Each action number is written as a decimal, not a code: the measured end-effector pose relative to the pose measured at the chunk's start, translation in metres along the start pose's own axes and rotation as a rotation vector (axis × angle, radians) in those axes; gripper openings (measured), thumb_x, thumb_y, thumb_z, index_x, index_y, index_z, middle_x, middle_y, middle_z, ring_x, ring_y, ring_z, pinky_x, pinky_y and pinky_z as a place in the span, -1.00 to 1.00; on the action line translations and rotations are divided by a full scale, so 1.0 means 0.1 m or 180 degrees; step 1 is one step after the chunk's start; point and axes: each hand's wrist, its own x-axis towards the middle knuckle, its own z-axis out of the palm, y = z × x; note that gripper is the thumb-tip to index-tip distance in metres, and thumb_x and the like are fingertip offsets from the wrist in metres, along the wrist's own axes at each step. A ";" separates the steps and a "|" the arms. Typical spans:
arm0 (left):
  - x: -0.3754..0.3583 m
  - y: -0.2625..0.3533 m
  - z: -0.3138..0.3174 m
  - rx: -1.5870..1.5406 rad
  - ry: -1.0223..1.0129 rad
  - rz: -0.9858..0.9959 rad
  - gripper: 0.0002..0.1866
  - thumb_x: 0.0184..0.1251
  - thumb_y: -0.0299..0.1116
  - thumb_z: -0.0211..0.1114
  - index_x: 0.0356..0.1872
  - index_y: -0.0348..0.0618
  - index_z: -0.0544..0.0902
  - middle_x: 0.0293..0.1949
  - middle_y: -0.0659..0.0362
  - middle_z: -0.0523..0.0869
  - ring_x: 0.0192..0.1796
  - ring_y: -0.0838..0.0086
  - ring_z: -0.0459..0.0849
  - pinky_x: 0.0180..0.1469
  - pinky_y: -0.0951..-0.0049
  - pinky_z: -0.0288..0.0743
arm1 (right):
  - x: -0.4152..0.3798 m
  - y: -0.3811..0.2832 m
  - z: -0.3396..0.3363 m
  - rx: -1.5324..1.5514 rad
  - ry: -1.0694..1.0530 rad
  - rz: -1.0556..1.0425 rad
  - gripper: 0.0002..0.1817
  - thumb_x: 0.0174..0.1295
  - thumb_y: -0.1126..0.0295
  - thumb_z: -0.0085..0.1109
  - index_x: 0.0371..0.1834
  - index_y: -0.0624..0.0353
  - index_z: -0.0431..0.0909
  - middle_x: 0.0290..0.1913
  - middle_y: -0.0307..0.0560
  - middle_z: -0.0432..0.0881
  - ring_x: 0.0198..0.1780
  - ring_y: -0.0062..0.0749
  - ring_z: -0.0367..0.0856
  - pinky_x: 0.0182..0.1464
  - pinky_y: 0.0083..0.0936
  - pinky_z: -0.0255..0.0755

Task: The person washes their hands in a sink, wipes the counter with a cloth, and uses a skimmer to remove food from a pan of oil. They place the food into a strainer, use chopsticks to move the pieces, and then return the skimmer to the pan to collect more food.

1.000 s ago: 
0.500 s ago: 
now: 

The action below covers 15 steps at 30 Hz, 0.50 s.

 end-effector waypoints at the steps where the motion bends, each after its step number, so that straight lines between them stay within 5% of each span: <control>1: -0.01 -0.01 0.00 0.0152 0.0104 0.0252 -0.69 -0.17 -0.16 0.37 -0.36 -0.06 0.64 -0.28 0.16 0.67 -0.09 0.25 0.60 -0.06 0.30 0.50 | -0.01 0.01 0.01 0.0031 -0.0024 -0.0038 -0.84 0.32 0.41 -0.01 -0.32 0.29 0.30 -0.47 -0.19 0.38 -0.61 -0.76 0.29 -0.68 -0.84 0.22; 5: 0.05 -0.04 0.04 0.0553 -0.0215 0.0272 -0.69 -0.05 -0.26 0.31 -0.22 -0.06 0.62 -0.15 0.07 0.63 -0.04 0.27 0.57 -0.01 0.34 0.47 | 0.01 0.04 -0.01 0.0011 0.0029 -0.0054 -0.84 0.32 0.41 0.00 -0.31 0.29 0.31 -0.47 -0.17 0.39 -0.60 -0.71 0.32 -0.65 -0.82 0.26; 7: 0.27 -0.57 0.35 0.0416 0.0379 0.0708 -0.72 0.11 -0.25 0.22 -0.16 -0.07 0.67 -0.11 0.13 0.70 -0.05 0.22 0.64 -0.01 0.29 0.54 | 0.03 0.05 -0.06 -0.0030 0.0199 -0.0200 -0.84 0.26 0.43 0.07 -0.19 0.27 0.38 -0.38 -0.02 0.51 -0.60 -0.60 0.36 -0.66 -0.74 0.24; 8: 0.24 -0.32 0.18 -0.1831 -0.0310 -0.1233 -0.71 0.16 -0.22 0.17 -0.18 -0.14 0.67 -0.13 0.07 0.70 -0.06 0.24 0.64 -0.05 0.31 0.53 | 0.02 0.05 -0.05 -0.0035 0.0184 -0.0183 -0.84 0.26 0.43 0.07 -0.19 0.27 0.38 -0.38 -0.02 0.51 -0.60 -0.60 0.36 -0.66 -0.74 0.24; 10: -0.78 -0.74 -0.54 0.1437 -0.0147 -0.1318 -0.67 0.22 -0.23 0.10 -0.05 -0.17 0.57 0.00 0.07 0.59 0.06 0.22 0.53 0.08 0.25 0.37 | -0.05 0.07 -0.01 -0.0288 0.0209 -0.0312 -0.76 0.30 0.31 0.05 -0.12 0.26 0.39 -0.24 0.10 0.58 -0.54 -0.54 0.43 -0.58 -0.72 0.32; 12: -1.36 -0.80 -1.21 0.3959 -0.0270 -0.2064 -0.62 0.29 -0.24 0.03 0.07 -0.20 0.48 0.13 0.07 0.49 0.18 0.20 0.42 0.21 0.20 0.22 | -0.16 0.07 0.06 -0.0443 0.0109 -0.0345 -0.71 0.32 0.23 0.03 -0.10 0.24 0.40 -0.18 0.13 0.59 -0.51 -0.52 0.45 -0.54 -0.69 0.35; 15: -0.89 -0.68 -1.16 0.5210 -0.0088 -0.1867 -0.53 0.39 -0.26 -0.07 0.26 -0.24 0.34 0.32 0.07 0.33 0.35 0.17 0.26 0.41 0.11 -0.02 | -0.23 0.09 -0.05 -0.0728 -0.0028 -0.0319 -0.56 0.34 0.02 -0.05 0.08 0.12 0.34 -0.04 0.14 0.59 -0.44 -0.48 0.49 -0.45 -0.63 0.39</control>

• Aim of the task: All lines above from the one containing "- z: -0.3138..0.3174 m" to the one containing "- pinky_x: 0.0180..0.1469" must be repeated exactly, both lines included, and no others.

• Reply to the exercise:
  - z: -0.3138..0.3174 m
  - rx: -1.5870..1.5406 rad
  - ry: -1.0223..1.0129 rad
  - rz: -0.9858..0.9959 rad
  - gripper: 0.0002..0.1866
  - thumb_x: 0.0184..0.1251
  - thumb_y: -0.0299..0.1116
  - thumb_z: -0.0211..0.1114
  - index_x: 0.0356..0.1872
  - index_y: -0.0348..0.0618
  - index_z: -0.0544..0.0902
  - middle_x: 0.0293..0.1949
  - middle_y: -0.0659..0.0362
  - middle_z: -0.0523..0.0869
  - ring_x: 0.0192..0.1796
  - ring_y: -0.0838..0.0086
  - ring_z: -0.0459..0.0849
  - pinky_x: 0.0180..0.1469

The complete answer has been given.